IMS Law Limited (Solicitors) was originally instructed under a representation order in a possession of a firearm offence  A subsequent charge of conspiracy was laid after the firearms proceedings had begun.

Once the conspiracy indictment was ‘up and running’ the trial date for the possession indictment was vacated and eventually stayed.

Solicitors were paid their fee for the conspiracy indictment but argued that their client faced two cases and so were entitled to two fees.
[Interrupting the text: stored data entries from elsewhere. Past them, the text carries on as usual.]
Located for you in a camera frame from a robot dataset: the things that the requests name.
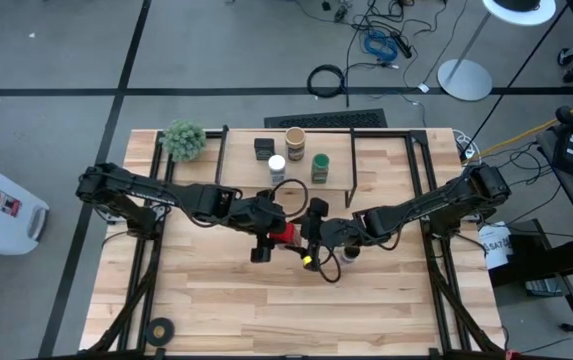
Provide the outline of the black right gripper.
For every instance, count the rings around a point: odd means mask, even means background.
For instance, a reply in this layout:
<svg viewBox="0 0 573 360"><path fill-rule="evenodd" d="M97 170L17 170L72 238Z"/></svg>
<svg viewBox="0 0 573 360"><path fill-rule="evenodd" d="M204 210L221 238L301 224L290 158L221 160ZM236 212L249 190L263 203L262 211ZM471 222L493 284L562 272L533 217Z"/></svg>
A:
<svg viewBox="0 0 573 360"><path fill-rule="evenodd" d="M305 213L293 220L300 224L300 234L307 241L306 246L290 245L302 254L304 267L311 271L320 271L326 260L320 258L322 249L326 249L329 257L339 248L338 263L347 265L353 263L360 255L360 235L357 223L349 219L332 218L325 220L329 204L317 197L310 200Z"/></svg>

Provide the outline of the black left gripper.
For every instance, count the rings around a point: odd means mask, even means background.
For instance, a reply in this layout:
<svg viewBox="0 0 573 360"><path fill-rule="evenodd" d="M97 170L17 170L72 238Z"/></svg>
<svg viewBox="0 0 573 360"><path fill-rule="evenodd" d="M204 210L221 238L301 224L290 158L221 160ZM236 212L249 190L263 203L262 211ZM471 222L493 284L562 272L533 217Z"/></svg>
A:
<svg viewBox="0 0 573 360"><path fill-rule="evenodd" d="M268 263L274 249L285 250L286 243L275 242L271 234L282 234L286 231L288 218L283 207L275 203L275 191L262 190L255 197L244 199L243 208L247 217L243 229L256 236L256 245L251 249L252 263Z"/></svg>

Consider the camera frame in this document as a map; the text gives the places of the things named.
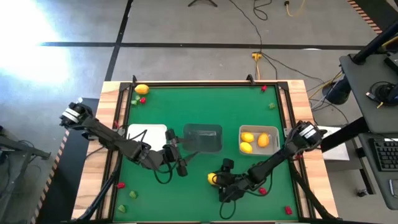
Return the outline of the black striped-edge floor mat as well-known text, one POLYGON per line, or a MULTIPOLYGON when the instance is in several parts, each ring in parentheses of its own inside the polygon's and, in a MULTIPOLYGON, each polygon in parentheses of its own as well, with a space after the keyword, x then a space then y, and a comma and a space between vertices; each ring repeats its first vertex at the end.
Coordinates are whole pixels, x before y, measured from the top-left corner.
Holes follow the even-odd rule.
POLYGON ((66 131, 29 224, 59 224, 72 219, 88 152, 81 131, 66 131))

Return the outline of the white plastic basket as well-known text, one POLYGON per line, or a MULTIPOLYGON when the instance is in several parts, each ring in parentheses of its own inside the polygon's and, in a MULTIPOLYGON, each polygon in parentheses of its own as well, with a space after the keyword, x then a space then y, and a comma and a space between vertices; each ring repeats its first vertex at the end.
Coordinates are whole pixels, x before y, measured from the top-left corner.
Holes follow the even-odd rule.
POLYGON ((147 131, 146 134, 141 134, 135 138, 135 141, 140 141, 149 144, 153 151, 161 151, 163 146, 167 143, 165 132, 167 130, 164 124, 131 124, 127 129, 127 139, 132 139, 134 136, 147 131))

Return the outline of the computer mouse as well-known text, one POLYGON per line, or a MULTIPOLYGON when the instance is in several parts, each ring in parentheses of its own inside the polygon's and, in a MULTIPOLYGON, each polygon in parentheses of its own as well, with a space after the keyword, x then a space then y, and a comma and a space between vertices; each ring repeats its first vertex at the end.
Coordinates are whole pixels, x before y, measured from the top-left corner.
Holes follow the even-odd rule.
POLYGON ((398 198, 398 179, 389 179, 388 183, 391 195, 398 198))

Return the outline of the black monitor pole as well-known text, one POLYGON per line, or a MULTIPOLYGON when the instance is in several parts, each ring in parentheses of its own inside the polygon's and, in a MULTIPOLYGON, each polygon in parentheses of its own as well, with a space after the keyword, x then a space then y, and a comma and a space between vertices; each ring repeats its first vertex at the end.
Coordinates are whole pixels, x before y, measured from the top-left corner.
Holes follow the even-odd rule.
POLYGON ((382 31, 376 38, 374 38, 368 45, 366 45, 362 50, 360 50, 356 55, 354 55, 351 60, 355 64, 363 63, 368 56, 376 52, 383 44, 398 33, 398 19, 389 26, 385 31, 382 31))

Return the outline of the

The Legal Aid Agency's determining officer said there had  been only one case and ‘only the graduated fee for the conspiracy proceedings which reached a trial was payable’.

In R v Horsfall, a costs judge said the use of the digital case system had led to ‘numerous appeals’ on the ‘historically-rare’ question of stayed indictments as uploaded indictments which were not the final version appeared ‘at first blush’ to entitle litigators to multiple payments.

Costs Judge Rowley acknowledged that ‘a number of costs judge decisions have indicated that the mere existence of more than one indictment is not sufficient to justify more than one fee’. He described the possession indictment being subsumed into the conspiracy indictment as an ‘accurate description of the prosecution’s approach’.

He added: ‘If the joinder had occurred, then the solicitors would have to have accepted a single fee in accordance with the regulations. But this is not what actually happened and it is difficult to see that there are anything other than two freestanding indictments in this case.

‘Indeed, the possession indictment was the only indictment for the first few months and so any work done during that period would have been solely for that case. This is very different from the administrative amendments made to an indictment in some of the other cases.’

Finding in the firm’s favour, the judge said: ‘The “swings and roundabouts” nature of the graduated schemes is referred to in numerous costs judges’ decisions. Joinder of the two indictments (and therefore fees) in this case would have been a swing which the solicitors would have to bear.

‘Absent that joinder, it seems to me that the solicitors are entitled to enjoy the roundabout of two fees for the two indictments, notwithstanding the fortuitous manner in which they came about.’

The firm was awarded the appropriate fee as well as £750 costs and £100 paid on appeal.